HIPAA, PHI, and Software

The software that we deliver for several of our clients contains medical information. As soon as we brush up against the words “medical” or “health,” we have to consider building in facilities to comply with the Health Insurance Portability and Accountability Act of 1996 (HIPAA), the Health Information Technology for Economic and Clinical Health (HITECH) provisions in the American Recovery and Reinvestment Act of 2009, and the HIPAA Omnibus rule. These three pieces of legislation tend to be referred to collectively as HIPAA. The part that gets the most attention is the “Privacy Rule” covering Private Health Information (PHI), and that’s what we’ll primarily concern ourselves with here.

Much of this legislation was written by lawmakers possessing limited knowledge on how software works, so complying with these regulations can feel more like interpretive dance and less like checking boxes on a solid list of rules. Even so, there are many ways in which a client (or an implementer) can get into trouble by failing to comply, and we like to avoid that kind of trouble. Reading all of the relevant regulations, expert recommendations, and the plethora of disjointed advice that may or may not apply to your situation can be daunting. It can help to focus on a small piece of the puzzle with big implications. In the next article in this series, we’ll focus on caching—more specifically, caching in a key-value store (we’ll be using Redis), deployed into a cloud environment (AWS, in our case).

Before we tackle that, we’ll dive into HIPAA a bit further. If you’re already familiar with HIPAA, you can skip ahead to the tech.


The HIPAA Privacy Rule concerns itself with PHI, or “protected health information.” This consists of anything that connects health-related information and the person to whom it belongs.
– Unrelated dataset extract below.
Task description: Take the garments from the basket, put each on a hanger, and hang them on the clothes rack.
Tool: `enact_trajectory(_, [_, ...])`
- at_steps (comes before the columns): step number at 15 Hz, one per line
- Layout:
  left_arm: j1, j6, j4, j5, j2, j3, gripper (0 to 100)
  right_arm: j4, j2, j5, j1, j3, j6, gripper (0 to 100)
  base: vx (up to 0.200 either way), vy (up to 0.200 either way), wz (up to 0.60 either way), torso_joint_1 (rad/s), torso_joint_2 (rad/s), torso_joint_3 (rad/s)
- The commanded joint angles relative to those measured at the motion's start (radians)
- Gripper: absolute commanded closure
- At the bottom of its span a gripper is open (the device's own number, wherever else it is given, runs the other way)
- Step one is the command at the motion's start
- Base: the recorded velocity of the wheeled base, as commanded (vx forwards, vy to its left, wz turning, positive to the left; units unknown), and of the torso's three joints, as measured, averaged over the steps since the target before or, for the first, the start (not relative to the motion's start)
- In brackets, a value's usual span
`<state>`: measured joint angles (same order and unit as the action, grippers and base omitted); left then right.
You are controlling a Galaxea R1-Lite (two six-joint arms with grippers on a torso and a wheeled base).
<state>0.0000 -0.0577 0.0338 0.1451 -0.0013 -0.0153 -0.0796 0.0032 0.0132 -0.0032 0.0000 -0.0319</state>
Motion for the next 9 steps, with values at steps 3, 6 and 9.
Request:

According to the U.S. Department of Health and Human Services (HHS), this is “all individually identifiable health information held or transmitted by a covered entity or its business associate, in any form or media, whether electronic, paper, or oral.” This includes, but is not limited to, names, email addresses, phone numbers, record numbers, photographs, and imaging of records that include PHI. Anything that can place a person next to their data is subject to the type of risk mitigation required by HIPAA. As software professionals, we tend to care about the Security Rule, which governs electronic PHI (e-PHI).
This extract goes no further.